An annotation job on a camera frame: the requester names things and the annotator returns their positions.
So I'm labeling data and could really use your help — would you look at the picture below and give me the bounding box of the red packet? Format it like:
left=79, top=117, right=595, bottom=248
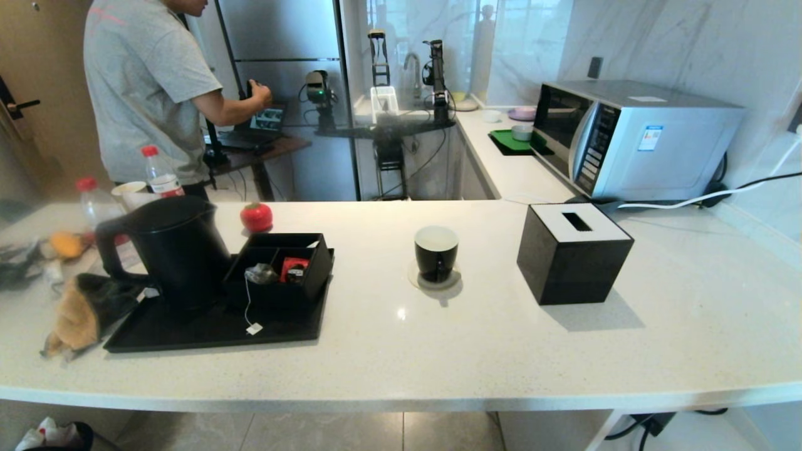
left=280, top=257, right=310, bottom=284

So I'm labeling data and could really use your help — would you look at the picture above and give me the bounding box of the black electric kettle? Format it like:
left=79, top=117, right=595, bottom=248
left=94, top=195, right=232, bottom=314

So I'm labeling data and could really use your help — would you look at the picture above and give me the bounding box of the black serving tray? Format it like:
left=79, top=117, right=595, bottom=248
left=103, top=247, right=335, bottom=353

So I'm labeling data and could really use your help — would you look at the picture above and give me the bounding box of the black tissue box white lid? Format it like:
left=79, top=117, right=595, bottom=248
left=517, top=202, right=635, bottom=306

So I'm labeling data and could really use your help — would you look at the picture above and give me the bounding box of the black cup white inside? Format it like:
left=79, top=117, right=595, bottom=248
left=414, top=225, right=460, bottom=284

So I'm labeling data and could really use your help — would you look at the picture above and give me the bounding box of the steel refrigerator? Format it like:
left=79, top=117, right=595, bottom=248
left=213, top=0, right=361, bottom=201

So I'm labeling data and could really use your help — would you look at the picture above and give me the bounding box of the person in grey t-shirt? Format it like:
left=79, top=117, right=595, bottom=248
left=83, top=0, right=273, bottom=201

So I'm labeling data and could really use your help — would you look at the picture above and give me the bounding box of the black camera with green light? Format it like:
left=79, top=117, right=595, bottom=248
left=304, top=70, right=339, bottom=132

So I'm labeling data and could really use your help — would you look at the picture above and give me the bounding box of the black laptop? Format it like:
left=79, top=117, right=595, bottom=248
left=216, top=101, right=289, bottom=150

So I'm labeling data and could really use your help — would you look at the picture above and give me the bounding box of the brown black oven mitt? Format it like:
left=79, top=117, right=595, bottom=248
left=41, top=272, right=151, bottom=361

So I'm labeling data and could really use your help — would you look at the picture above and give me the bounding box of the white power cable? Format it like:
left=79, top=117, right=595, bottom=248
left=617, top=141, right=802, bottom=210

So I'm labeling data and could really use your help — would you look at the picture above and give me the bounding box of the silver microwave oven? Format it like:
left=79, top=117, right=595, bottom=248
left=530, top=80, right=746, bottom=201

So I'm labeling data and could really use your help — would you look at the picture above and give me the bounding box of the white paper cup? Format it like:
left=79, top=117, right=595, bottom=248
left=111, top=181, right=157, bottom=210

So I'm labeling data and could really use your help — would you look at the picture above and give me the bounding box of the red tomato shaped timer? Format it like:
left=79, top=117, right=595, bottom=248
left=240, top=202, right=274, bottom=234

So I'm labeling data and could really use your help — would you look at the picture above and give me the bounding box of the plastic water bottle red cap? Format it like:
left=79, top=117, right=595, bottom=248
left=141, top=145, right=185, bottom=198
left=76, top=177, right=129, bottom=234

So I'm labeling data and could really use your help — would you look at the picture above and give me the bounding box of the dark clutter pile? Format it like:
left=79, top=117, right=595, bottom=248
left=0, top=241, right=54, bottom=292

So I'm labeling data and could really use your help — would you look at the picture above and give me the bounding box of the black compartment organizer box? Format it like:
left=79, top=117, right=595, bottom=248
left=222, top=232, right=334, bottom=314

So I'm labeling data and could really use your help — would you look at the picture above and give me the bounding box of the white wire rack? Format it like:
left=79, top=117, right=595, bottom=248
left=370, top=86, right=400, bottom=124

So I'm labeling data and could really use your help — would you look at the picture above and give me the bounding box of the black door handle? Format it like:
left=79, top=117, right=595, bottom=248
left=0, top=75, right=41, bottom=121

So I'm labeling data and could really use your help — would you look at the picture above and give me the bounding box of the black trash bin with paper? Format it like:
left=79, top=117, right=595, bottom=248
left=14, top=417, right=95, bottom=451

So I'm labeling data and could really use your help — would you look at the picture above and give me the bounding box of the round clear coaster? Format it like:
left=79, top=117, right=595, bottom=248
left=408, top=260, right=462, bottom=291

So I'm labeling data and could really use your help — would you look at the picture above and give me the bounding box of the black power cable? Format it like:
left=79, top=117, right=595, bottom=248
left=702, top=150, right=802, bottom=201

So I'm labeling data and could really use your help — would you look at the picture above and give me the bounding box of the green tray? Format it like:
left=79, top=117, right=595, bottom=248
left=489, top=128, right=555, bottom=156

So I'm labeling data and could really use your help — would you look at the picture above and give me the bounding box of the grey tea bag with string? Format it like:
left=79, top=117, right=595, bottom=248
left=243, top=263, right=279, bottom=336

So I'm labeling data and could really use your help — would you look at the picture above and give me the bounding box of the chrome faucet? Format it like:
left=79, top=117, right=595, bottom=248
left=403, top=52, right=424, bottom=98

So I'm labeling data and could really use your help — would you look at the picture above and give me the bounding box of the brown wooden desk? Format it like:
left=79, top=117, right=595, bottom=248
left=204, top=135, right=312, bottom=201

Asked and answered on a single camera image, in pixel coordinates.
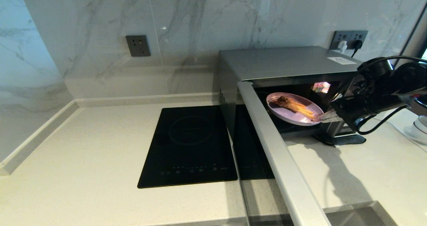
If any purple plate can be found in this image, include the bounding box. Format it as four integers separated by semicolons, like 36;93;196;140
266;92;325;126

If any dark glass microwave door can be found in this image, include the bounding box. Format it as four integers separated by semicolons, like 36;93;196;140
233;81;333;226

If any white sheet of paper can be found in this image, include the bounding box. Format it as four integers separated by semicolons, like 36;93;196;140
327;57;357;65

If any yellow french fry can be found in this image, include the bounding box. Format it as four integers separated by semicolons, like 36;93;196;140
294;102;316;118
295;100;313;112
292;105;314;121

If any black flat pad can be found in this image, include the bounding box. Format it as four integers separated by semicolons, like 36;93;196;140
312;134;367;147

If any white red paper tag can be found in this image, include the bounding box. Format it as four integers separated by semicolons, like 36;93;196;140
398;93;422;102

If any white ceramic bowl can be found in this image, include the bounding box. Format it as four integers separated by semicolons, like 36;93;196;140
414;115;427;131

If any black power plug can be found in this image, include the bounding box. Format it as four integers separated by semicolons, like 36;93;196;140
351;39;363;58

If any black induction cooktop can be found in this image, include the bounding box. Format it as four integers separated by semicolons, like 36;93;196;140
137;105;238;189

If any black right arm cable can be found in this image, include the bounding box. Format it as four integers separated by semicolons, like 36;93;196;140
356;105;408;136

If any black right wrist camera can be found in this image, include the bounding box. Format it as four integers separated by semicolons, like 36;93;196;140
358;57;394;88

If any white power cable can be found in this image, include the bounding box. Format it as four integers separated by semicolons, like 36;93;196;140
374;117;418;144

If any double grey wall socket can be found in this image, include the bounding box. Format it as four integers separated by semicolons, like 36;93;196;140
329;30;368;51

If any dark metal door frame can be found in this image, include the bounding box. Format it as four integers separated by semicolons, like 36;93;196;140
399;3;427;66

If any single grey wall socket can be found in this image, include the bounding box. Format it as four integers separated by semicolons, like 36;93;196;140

----

EXERCISE AIM:
Set down the material above exactly. Skip any picture.

ANSWER TO THE PROBLEM:
An annotation job on a camera frame: the requester names things and the annotator returns their positions.
So I'm labeling data and could really use your help — would you look at the picture below and give me the bounding box of the red packet? Format it like:
left=79, top=117, right=595, bottom=248
left=280, top=257, right=310, bottom=284

So I'm labeling data and could really use your help — would you look at the picture above and give me the bounding box of the black electric kettle? Format it like:
left=79, top=117, right=595, bottom=248
left=94, top=195, right=232, bottom=314

So I'm labeling data and could really use your help — would you look at the picture above and give me the bounding box of the black serving tray? Format it like:
left=79, top=117, right=595, bottom=248
left=103, top=247, right=335, bottom=353

So I'm labeling data and could really use your help — would you look at the picture above and give me the bounding box of the black tissue box white lid? Format it like:
left=79, top=117, right=595, bottom=248
left=517, top=202, right=635, bottom=306

So I'm labeling data and could really use your help — would you look at the picture above and give me the bounding box of the black cup white inside? Format it like:
left=79, top=117, right=595, bottom=248
left=414, top=225, right=460, bottom=284

So I'm labeling data and could really use your help — would you look at the picture above and give me the bounding box of the steel refrigerator? Format it like:
left=79, top=117, right=595, bottom=248
left=213, top=0, right=361, bottom=201

So I'm labeling data and could really use your help — would you look at the picture above and give me the bounding box of the person in grey t-shirt? Format it like:
left=79, top=117, right=595, bottom=248
left=83, top=0, right=273, bottom=201

So I'm labeling data and could really use your help — would you look at the picture above and give me the bounding box of the black camera with green light? Format it like:
left=79, top=117, right=595, bottom=248
left=304, top=70, right=339, bottom=132

So I'm labeling data and could really use your help — would you look at the picture above and give me the bounding box of the black laptop? Format it like:
left=79, top=117, right=595, bottom=248
left=216, top=101, right=289, bottom=150

So I'm labeling data and could really use your help — would you look at the picture above and give me the bounding box of the brown black oven mitt? Format it like:
left=79, top=117, right=595, bottom=248
left=41, top=272, right=151, bottom=361

So I'm labeling data and could really use your help — would you look at the picture above and give me the bounding box of the white power cable? Format it like:
left=79, top=117, right=595, bottom=248
left=617, top=141, right=802, bottom=210

So I'm labeling data and could really use your help — would you look at the picture above and give me the bounding box of the silver microwave oven? Format it like:
left=79, top=117, right=595, bottom=248
left=530, top=80, right=746, bottom=201

So I'm labeling data and could really use your help — would you look at the picture above and give me the bounding box of the white paper cup? Format it like:
left=79, top=117, right=595, bottom=248
left=111, top=181, right=157, bottom=210

So I'm labeling data and could really use your help — would you look at the picture above and give me the bounding box of the red tomato shaped timer? Format it like:
left=79, top=117, right=595, bottom=248
left=240, top=202, right=274, bottom=234

So I'm labeling data and could really use your help — would you look at the picture above and give me the bounding box of the plastic water bottle red cap? Format it like:
left=79, top=117, right=595, bottom=248
left=141, top=145, right=185, bottom=198
left=76, top=177, right=129, bottom=234

So I'm labeling data and could really use your help — would you look at the picture above and give me the bounding box of the dark clutter pile? Format it like:
left=79, top=117, right=595, bottom=248
left=0, top=241, right=54, bottom=292

So I'm labeling data and could really use your help — would you look at the picture above and give me the bounding box of the black compartment organizer box? Format it like:
left=79, top=117, right=595, bottom=248
left=222, top=232, right=334, bottom=314

So I'm labeling data and could really use your help — would you look at the picture above and give me the bounding box of the white wire rack? Format it like:
left=79, top=117, right=595, bottom=248
left=370, top=86, right=400, bottom=124

So I'm labeling data and could really use your help — would you look at the picture above and give me the bounding box of the black door handle? Format it like:
left=79, top=117, right=595, bottom=248
left=0, top=75, right=41, bottom=121

So I'm labeling data and could really use your help — would you look at the picture above and give me the bounding box of the black trash bin with paper? Format it like:
left=79, top=117, right=595, bottom=248
left=14, top=417, right=95, bottom=451

So I'm labeling data and could really use your help — would you look at the picture above and give me the bounding box of the round clear coaster? Format it like:
left=79, top=117, right=595, bottom=248
left=408, top=260, right=462, bottom=291

So I'm labeling data and could really use your help — would you look at the picture above and give me the bounding box of the black power cable? Format it like:
left=79, top=117, right=595, bottom=248
left=702, top=150, right=802, bottom=201

So I'm labeling data and could really use your help — would you look at the picture above and give me the bounding box of the green tray? Format it like:
left=79, top=117, right=595, bottom=248
left=489, top=128, right=555, bottom=156

So I'm labeling data and could really use your help — would you look at the picture above and give me the bounding box of the grey tea bag with string? Format it like:
left=79, top=117, right=595, bottom=248
left=243, top=263, right=279, bottom=336

So I'm labeling data and could really use your help — would you look at the picture above and give me the bounding box of the chrome faucet? Format it like:
left=79, top=117, right=595, bottom=248
left=403, top=52, right=424, bottom=98

So I'm labeling data and could really use your help — would you look at the picture above and give me the bounding box of the brown wooden desk? Format it like:
left=79, top=117, right=595, bottom=248
left=204, top=135, right=312, bottom=201

Asked and answered on a single camera image, in pixel coordinates.
If any purple plate can be found in this image, include the bounding box. Format it as four integers separated by semicolons, like 36;93;196;140
266;92;325;126

If any dark glass microwave door can be found in this image, include the bounding box. Format it as four integers separated by semicolons, like 36;93;196;140
233;81;333;226

If any white sheet of paper can be found in this image, include the bounding box. Format it as four integers separated by semicolons, like 36;93;196;140
327;57;357;65

If any yellow french fry can be found in this image, include the bounding box. Format it as four integers separated by semicolons, like 36;93;196;140
294;102;316;118
295;100;313;112
292;105;314;121

If any black flat pad can be found in this image, include the bounding box. Format it as four integers separated by semicolons, like 36;93;196;140
312;134;367;147

If any white red paper tag can be found in this image, include the bounding box. Format it as four integers separated by semicolons, like 36;93;196;140
398;93;422;102

If any white ceramic bowl can be found in this image, include the bounding box. Format it as four integers separated by semicolons, like 36;93;196;140
414;115;427;131

If any black power plug can be found in this image, include the bounding box. Format it as four integers separated by semicolons, like 36;93;196;140
351;39;363;58

If any black induction cooktop can be found in this image, include the bounding box. Format it as four integers separated by semicolons, like 36;93;196;140
137;105;238;189

If any black right arm cable can be found in this image, include the bounding box. Format it as four integers separated by semicolons, like 36;93;196;140
356;105;408;136

If any black right wrist camera can be found in this image, include the bounding box. Format it as four integers separated by semicolons, like 36;93;196;140
358;57;394;88

If any white power cable can be found in this image, include the bounding box. Format it as four integers separated by semicolons, like 36;93;196;140
374;117;418;144

If any double grey wall socket can be found in this image, include the bounding box. Format it as four integers separated by semicolons, like 36;93;196;140
329;30;368;51

If any dark metal door frame can be found in this image, include the bounding box. Format it as four integers separated by semicolons, like 36;93;196;140
399;3;427;66

If any single grey wall socket can be found in this image, include the bounding box. Format it as four integers separated by semicolons, like 36;93;196;140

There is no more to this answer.